Some U.S. doctors worry that the federal government is not doing a good job of policing generic prescription drugs — which account for 90 percent of the prescription drugs Americans use, are overwhelmingly made in India or China, and are sometimes not effective, Katherine Eban reports for The Boston Globe, in a storyheadlined “These pills could kill you.”
“The majority of generics bought in the U.S. are made overseas,” writes Eban, author of Bottle of Lies: The Inside Story of the Generic Drug Boom. “Roughly 40 percent are manufactured in India; 80 percent of the active ingredients in all of our drugs, whether brand-name or generic, are made in India and China.”
Doctors at the Cleveland Clinic are among those who have confirmed problems with Indian-made generics and complained to the Food and Drug Administration, which inspects more drug manufacturing plants in other countries than it does in the U.S.
The FDA says it has a reliable review system for generics, “but American physicians — particularly those who prescribe drugs that require precise dosing — are questioning the FDA’s ability to police overseas manufacturing,” Eban reports. “Do the generic drugs that the agency approves actually meet the FDA’s standards, since the agency’s own investigators have discovered staggering fraud in a number of overseas drug plants?”
Eban’s story includes examples of American patients put at risk by ineffective generics.
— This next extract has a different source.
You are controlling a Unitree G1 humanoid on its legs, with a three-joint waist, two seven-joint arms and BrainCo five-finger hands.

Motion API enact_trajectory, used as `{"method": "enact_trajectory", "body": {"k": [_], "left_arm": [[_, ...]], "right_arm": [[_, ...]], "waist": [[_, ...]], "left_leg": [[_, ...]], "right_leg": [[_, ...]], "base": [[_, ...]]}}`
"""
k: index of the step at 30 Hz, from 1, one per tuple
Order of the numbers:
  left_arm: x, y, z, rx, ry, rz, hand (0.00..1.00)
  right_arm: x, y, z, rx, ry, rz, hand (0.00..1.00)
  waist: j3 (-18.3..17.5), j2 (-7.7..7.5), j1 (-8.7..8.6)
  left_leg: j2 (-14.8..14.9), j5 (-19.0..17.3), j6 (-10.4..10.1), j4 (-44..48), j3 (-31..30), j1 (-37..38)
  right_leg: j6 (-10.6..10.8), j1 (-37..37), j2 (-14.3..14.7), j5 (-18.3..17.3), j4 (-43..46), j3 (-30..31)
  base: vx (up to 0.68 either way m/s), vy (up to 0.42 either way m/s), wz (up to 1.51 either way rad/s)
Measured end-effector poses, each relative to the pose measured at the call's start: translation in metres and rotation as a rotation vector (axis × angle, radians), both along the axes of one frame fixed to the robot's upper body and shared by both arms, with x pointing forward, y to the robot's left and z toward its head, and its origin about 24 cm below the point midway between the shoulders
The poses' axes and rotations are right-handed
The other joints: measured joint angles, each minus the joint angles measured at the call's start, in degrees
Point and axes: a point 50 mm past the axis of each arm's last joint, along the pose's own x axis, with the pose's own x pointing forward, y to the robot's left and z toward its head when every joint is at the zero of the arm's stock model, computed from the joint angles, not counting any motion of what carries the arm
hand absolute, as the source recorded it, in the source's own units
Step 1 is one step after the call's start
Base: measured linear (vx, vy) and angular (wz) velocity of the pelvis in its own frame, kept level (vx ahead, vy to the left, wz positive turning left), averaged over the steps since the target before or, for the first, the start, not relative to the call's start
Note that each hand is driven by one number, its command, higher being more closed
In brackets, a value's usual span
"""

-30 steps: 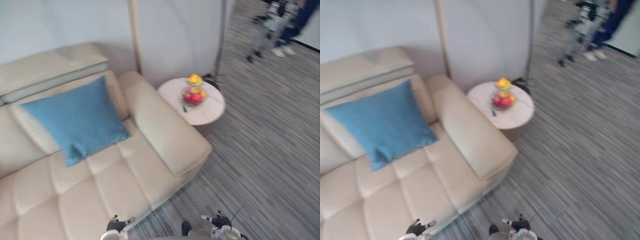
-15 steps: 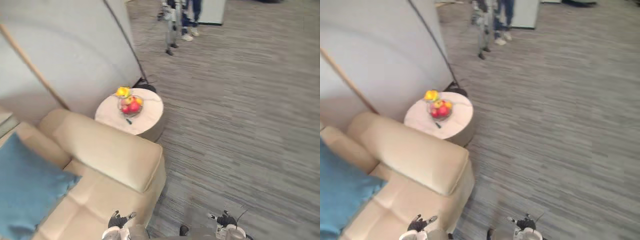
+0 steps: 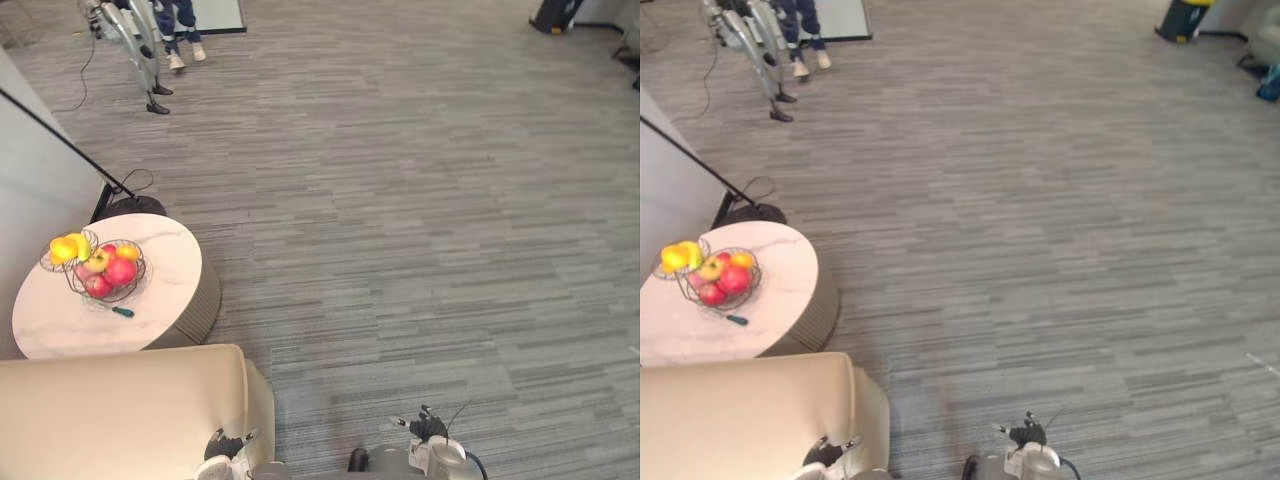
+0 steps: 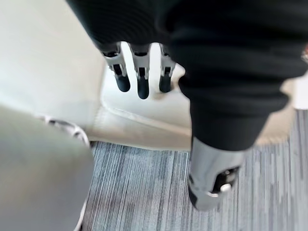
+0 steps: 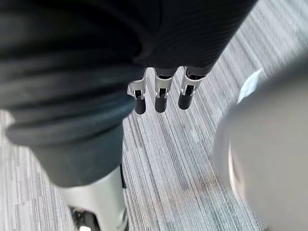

She writes that while the FDA “has struggled to police a global drug supply, U.S. patients have faced a perfect storm of consequences. The ever-climbing prices of brand-name drugs have led to our reliance on the lowest-cost manufacturers overseas. Recently, dozens of versions of the generic blood pressure medicines — valsartan and losartan — have been recalled, due to ingredients manufactured in China that contained a carcinogen that had gone undetected for years. The U.S. makes almost none of its own antibiotics anymore.”
Eban opines, “Solving these problems requires a multi-pronged solution to reduce brand-name drug prices, overhaul the FDA’s foreign inspection program, and revamp a system in which regulators rely on company-submitted data to verify drug quality. But along with these efforts must come a rethink of who makes our drugs where. Shouldn’t some percentage of our essential drugs be made on U.S. soil?”